Required action
What's needed is the listing below, repeated word for word with no pictures.
######
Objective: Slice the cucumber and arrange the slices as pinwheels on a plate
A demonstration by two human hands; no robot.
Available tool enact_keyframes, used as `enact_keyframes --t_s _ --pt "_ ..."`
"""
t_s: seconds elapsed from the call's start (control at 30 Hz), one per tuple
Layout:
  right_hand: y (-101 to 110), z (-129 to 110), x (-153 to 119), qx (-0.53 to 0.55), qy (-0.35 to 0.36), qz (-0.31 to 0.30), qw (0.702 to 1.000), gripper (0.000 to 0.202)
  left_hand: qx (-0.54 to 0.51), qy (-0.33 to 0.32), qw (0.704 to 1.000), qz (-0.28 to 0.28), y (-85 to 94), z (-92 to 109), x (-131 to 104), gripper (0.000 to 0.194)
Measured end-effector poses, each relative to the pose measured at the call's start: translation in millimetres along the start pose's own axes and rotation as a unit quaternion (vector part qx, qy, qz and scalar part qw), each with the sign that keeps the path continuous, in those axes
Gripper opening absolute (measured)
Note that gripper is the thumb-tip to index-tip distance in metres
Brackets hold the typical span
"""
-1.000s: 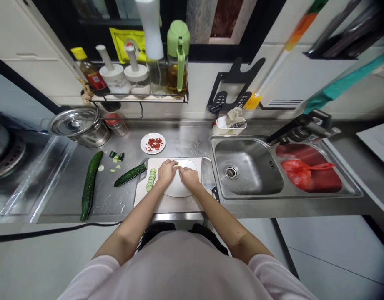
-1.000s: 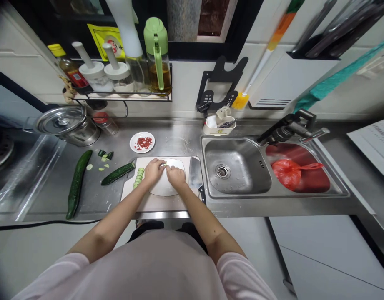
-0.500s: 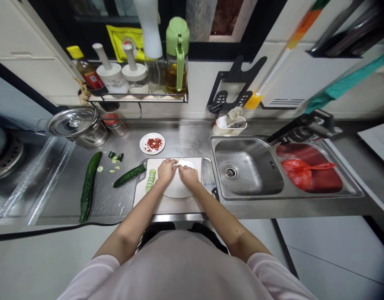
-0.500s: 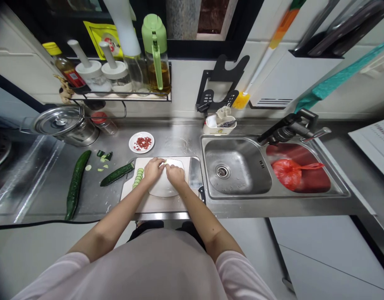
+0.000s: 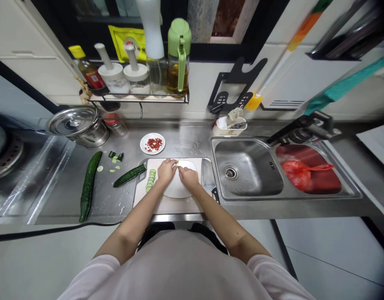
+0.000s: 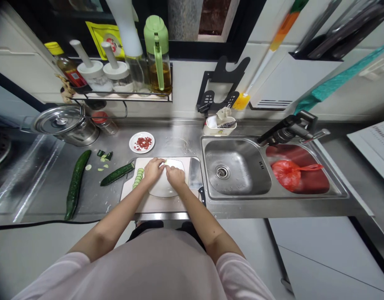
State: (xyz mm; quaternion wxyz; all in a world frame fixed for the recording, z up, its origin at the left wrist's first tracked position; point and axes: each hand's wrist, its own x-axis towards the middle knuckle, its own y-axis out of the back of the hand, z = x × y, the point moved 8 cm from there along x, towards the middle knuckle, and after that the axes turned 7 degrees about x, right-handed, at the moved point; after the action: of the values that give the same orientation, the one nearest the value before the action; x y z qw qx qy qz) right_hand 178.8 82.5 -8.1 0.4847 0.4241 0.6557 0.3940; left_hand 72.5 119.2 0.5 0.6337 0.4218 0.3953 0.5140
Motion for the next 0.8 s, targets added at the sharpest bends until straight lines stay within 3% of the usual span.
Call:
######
Exercise result
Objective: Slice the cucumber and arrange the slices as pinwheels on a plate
A demonstration by two human hands; no robot.
Available tool enact_keyframes, used as `enact_keyframes --t_s _ --pt "_ ..."`
"""
t_s: seconds elapsed from the call's start (control at 30 Hz), one per tuple
Layout:
  right_hand: y (-101 to 110), z (-129 to 110), x (-153 to 119), qx (-0.53 to 0.55), qy (-0.35 to 0.36), qz (-0.31 to 0.30), qw (0.702 to 1.000), gripper (0.000 to 0.202)
  left_hand: qx (-0.54 to 0.51), qy (-0.33 to 0.32), qw (0.704 to 1.000), qz (-0.28 to 0.28), y (-85 to 94), z (-92 to 109), x (-131 to 104), gripper (0.000 to 0.194)
Measured end-effector poses, each relative to the pose measured at the call's start: translation in millimetres along the start pose's own axes and rotation as a unit quaternion (vector part qx, qy, qz and scalar part qw), each with the sign that keeps the path continuous, in those axes
Gripper opening absolute (measured)
Note that gripper is the thumb-tip to index-tip distance in metres
Brackets hold the typical span
"""
-1.000s: 
-1.000s: 
-0.500s: 
-0.500s: 
+0.000s: 
+0.000s: 
State: (xyz mm; quaternion wxyz; all in a world frame fixed for the recording, z up, its origin at the left wrist's first tracked position; point and axes: each hand's wrist, its own x-axis towards the middle knuckle, its own y-axis out of the back of the hand, z = x × y, the point moved 8 cm from there along x, towards the middle knuckle, and after that the axes turned 7 degrees about x, right-handed, at the moved point; after the action: of the values that give the same orientation, the one nearest the value before the action; x y z qw qx qy qz) right_hand 178.8 82.5 -8.1 0.4847 0.4241 0.6557 0.3940; left_hand 72.5 119.2 0.5 0.6337 0.4218 0.3953 0.5140
Motion for the next 0.8 s, targets added at the sharpest bends until straight lines stay within 3% of the usual span.
Call:

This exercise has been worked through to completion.